PROBLEM STATEMENT: Print nothing but the lines below starting at the line that holds "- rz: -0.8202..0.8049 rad" and ending at the line that holds "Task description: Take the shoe", including both, each exactly as written.

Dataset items
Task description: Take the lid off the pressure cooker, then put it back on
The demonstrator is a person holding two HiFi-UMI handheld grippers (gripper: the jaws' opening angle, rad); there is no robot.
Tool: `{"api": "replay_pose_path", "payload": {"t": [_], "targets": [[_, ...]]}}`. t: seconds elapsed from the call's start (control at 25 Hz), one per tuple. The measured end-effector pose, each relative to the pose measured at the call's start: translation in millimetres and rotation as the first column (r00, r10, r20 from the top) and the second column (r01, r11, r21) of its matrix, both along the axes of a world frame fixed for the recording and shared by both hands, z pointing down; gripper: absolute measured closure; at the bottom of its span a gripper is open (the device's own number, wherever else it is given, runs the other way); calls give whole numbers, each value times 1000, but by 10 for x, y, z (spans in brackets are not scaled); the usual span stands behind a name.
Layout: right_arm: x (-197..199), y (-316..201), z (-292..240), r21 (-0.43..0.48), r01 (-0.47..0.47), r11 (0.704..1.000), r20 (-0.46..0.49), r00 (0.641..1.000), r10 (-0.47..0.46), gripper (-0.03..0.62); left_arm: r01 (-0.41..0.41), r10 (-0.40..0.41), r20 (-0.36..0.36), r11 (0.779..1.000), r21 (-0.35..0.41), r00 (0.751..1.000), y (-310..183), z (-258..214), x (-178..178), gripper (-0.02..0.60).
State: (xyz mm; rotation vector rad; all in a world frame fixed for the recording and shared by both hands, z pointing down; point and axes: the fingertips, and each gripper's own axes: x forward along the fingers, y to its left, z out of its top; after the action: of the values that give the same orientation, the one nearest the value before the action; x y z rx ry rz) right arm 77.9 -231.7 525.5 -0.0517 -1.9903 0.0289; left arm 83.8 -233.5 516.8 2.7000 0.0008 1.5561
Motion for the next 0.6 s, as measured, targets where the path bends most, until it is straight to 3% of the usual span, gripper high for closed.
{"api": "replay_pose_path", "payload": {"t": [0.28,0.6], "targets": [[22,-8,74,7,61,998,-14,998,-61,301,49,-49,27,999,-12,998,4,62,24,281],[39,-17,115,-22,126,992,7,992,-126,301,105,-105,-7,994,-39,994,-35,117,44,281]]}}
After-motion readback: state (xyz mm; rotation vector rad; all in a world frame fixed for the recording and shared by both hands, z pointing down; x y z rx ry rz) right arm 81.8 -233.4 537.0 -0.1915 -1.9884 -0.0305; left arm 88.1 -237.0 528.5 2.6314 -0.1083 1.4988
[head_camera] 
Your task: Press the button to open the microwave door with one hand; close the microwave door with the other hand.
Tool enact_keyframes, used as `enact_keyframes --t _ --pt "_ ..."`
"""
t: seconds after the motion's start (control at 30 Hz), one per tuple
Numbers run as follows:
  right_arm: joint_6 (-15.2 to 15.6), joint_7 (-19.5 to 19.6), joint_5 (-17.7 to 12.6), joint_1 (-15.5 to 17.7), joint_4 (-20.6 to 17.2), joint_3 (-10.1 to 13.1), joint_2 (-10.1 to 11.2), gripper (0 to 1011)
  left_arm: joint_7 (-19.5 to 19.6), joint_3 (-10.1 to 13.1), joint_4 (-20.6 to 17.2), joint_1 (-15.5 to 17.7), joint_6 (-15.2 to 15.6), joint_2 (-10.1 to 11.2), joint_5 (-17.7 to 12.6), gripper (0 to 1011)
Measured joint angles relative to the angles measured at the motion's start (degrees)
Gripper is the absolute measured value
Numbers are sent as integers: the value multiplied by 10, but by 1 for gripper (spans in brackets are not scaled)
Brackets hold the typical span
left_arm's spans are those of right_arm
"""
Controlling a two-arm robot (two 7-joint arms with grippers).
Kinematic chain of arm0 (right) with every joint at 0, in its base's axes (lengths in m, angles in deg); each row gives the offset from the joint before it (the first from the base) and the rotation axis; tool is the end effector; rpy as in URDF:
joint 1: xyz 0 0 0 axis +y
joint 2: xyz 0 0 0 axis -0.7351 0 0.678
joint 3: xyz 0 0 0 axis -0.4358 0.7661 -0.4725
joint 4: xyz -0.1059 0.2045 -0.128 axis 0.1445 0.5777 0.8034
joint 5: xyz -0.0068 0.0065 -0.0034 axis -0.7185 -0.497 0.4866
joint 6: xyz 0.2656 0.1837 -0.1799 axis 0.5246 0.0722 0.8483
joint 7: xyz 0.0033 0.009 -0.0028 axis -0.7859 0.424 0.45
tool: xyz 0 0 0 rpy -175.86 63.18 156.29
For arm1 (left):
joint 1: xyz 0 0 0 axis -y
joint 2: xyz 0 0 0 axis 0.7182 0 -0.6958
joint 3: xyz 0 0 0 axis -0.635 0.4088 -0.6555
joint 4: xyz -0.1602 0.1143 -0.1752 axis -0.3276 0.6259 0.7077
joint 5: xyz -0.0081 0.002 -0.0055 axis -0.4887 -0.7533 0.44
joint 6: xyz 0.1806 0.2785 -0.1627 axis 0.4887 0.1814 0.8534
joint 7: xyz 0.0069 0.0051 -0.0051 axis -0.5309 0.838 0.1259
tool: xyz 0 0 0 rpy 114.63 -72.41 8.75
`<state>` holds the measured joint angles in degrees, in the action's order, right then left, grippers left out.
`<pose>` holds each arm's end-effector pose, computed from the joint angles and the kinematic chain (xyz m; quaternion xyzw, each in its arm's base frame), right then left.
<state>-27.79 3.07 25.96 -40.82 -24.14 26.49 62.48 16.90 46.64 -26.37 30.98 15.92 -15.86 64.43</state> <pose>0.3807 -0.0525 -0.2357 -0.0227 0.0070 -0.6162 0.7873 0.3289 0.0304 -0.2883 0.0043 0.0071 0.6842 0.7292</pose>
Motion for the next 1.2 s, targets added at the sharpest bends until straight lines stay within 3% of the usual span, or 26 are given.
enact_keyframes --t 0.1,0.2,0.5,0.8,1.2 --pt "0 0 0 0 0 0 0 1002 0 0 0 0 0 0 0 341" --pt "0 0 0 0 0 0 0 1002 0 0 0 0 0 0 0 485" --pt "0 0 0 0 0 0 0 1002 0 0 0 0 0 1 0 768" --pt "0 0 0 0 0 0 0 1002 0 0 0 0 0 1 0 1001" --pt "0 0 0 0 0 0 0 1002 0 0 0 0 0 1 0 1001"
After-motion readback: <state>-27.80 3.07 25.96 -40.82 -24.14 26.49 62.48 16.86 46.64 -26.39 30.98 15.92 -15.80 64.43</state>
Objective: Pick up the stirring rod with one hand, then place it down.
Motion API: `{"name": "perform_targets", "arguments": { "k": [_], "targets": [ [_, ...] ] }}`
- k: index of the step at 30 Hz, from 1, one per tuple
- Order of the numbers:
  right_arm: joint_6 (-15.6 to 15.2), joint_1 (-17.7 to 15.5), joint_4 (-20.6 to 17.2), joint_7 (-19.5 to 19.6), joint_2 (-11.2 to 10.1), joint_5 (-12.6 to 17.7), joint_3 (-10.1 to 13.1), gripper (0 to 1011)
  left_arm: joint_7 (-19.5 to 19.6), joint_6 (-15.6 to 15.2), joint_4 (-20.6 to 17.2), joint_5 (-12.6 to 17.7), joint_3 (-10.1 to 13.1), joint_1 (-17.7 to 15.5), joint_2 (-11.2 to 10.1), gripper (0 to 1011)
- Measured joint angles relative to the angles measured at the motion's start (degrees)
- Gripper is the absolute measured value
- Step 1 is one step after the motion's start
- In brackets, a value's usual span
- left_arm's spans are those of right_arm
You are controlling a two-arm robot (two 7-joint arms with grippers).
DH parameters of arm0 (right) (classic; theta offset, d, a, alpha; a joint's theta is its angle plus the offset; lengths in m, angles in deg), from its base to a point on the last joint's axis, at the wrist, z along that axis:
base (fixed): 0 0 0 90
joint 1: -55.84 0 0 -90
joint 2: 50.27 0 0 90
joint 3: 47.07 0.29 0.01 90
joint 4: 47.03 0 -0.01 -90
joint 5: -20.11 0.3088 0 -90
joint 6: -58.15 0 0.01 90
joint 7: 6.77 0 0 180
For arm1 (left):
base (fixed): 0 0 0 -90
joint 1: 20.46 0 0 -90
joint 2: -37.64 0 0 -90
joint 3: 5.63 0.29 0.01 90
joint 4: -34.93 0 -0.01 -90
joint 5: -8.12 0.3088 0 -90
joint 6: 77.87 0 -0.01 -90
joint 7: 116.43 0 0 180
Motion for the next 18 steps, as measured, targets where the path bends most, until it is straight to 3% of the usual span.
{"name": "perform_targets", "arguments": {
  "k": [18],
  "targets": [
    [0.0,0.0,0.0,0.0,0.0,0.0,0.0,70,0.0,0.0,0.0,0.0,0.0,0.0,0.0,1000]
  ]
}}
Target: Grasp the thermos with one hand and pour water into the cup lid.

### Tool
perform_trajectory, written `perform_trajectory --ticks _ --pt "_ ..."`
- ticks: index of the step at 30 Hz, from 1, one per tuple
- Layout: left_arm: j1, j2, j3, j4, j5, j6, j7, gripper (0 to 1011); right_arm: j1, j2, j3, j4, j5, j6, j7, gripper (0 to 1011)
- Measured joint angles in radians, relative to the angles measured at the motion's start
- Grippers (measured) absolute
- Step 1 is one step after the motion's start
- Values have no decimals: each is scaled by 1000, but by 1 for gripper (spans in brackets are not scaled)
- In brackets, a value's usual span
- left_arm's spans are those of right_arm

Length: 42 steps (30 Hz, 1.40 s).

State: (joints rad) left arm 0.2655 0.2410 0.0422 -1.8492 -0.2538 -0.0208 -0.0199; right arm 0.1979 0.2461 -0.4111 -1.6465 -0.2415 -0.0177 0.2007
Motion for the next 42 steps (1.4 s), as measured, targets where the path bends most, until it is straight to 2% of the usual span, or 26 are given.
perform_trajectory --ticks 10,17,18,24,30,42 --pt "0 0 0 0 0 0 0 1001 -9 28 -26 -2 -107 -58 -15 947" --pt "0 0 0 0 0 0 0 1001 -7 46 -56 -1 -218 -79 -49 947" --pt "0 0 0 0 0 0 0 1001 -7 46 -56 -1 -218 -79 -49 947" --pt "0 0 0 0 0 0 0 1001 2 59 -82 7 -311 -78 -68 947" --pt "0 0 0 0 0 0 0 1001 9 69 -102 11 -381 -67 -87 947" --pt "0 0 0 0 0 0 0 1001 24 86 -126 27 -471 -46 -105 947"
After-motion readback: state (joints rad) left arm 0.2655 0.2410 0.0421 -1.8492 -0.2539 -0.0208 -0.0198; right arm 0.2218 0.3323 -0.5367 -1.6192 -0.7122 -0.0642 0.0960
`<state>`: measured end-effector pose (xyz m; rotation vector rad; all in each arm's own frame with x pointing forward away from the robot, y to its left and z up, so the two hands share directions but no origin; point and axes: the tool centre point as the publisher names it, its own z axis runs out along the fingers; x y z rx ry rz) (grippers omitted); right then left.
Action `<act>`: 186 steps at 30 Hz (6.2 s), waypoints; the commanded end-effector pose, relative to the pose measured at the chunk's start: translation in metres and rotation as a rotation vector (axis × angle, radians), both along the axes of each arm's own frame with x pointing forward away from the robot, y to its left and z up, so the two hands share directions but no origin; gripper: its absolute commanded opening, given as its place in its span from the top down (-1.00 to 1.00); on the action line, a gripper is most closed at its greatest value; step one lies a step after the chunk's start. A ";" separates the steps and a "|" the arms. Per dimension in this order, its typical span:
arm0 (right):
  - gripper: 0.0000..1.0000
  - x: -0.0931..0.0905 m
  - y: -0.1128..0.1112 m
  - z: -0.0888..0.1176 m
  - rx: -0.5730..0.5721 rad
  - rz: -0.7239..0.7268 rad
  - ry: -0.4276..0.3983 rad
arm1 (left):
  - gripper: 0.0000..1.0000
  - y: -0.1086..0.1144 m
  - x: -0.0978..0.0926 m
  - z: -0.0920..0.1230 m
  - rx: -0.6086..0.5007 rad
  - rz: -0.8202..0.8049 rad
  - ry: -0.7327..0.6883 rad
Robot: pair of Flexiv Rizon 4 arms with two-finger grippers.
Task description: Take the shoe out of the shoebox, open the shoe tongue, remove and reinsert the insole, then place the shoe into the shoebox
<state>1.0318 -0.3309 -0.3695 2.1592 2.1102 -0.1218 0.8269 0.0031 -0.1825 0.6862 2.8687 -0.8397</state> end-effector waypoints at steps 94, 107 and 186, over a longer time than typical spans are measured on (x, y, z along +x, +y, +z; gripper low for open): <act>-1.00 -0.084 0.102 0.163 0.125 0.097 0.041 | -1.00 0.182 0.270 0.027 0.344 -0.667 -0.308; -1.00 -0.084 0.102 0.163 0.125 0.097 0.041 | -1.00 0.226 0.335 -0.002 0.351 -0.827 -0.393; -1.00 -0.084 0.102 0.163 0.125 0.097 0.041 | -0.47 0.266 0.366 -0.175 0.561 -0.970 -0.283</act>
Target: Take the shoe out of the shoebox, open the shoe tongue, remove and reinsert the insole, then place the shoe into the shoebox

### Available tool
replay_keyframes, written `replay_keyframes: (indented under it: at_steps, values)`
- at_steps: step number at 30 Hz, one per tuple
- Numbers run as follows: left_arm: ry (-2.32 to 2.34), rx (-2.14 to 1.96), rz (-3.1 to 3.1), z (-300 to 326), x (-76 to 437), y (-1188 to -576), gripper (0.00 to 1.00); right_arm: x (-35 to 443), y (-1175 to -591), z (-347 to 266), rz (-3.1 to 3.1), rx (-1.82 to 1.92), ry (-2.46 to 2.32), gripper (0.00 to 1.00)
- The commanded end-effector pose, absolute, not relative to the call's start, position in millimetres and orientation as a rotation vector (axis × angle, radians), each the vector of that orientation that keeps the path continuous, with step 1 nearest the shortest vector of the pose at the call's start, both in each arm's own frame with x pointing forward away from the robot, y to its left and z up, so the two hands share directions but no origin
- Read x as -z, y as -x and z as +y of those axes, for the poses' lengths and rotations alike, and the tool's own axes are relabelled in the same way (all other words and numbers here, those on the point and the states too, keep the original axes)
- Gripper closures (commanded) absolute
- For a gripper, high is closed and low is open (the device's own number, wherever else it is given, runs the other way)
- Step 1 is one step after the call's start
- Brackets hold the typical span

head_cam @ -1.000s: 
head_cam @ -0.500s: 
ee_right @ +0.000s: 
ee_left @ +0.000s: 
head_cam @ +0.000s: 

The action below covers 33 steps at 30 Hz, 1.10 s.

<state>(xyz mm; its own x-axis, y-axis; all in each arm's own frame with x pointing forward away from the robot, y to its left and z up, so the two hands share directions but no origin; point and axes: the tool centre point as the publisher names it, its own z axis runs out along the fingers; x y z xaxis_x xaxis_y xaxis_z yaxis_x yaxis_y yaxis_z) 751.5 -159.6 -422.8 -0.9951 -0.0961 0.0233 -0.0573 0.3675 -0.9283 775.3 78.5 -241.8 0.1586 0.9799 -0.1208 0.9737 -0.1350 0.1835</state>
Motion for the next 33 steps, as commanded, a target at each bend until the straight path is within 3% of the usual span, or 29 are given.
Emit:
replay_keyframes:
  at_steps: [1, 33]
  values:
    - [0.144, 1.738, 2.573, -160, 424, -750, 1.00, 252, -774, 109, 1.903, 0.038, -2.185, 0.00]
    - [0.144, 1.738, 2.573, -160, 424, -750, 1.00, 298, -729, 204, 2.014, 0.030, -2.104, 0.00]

SOLVED PROBLEM:
  - rz: -0.8202..0.8049 rad
  - ry: -0.7327..0.6883 rad
Robot: pair of Flexiv Rizon 4 arms with two-finger grippers.
Task description: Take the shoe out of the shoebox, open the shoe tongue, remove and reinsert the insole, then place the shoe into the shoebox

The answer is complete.